§ What is needed:
When you copy the data, keep every line exactly as written and skip the pictures.

Segment Start: Provided material

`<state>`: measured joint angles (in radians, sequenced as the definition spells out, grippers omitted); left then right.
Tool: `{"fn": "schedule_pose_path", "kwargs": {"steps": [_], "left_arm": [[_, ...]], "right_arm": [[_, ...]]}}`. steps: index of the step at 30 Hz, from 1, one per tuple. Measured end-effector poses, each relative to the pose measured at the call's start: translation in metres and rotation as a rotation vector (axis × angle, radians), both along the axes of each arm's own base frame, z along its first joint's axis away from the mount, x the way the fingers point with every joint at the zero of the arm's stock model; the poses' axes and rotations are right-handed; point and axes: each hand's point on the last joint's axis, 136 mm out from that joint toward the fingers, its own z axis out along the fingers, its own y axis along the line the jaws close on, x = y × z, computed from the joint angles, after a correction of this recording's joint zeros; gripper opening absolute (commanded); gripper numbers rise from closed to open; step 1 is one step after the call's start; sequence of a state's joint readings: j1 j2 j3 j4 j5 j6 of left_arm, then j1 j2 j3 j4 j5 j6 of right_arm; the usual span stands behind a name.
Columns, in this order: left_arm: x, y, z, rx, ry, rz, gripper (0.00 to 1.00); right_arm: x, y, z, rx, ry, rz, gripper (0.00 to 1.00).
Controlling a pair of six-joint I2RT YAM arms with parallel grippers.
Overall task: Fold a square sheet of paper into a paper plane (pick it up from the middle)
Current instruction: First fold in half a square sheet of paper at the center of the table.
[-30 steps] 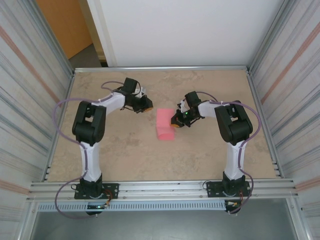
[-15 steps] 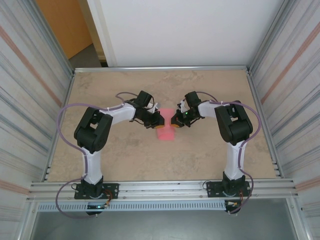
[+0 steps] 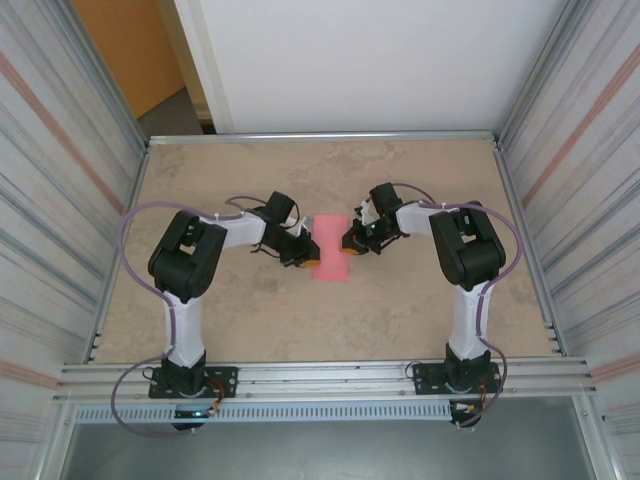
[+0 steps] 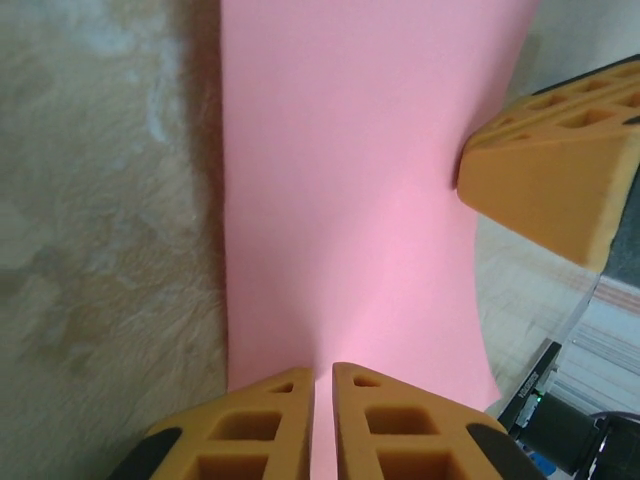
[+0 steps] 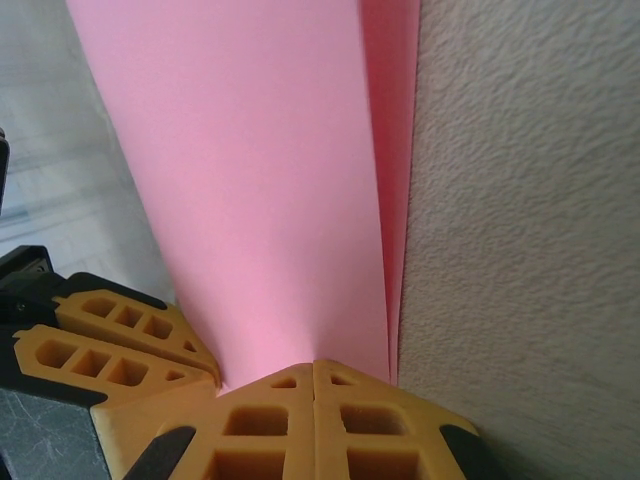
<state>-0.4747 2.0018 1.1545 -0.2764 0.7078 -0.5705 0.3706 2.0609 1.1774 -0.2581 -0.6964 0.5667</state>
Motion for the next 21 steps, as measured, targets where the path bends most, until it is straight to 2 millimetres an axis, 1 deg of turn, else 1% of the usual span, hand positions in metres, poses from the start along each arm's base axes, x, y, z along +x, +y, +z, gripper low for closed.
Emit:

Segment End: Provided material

§ Problem solution:
`<state>`: measured joint angles (in radians, sequenced as the definition spells out, grippers omitted); left then right.
Tool: `{"fn": "schedule_pose_path", "kwargs": {"steps": [_], "left_arm": [[_, ...]], "right_arm": [[_, ...]]}}`. steps: index of the step at 30 Hz, from 1, one per tuple. Measured end-effector poses, each relative to the pose measured at the call's start: translation in metres and rotation as a rotation vector (axis × angle, radians), both along the axes of each arm's own base frame, z along its first joint's axis away from the mount, x the way the fingers point with every joint at the zero of the arm's stock model; the poses' axes and rotations are right-handed; point and axes: each hand's point on the last joint's axis, 136 mm out from that joint toward the fingers, its own z axis out along the fingers, its own y axis along the line the jaws close on, x = y × z, computed from the joint angles, after a correction of this recording's joint zeros; gripper opening absolute (commanded); gripper numbers rise from closed to open; step 1 is one step after the call's start; sequence of a state's joint readings: j1 j2 j3 j4 j5 j6 of left_arm, then j1 j2 j3 j4 j5 j6 of right_arm; the usual span stands behind a name.
Columns, in this order: left_arm: x, y, z, rx, ry, rz, gripper (0.00 to 1.00); right_arm: x, y, z, rx, ry, rz, gripper (0.00 to 1.00).
Controlling a pair of six-joint I2RT YAM arms with parallel grippers.
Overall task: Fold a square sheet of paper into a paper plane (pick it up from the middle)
Current instruction: First fold in half a square sheet of paper at the center of the table.
[-30 steps] 
[-15 steps] 
[+0 steps] 
[+0 steps] 
[+0 steps] 
<state>-0.4747 2.0018 1.1545 -0.2764 0.7078 -0.5705 0.3706 2.0609 1.1774 -0.2581 -0.6964 0.5667</state>
Motion for the next 21 steps, as measured, targets where the path bends most, until it is straight to 2 millimetres an axis, 1 deg of turn, else 1% of the usual span, hand positions in metres, poses from the start along each arm's base axes, x, y, z along +x, +y, +z, gripper low for closed.
Emit:

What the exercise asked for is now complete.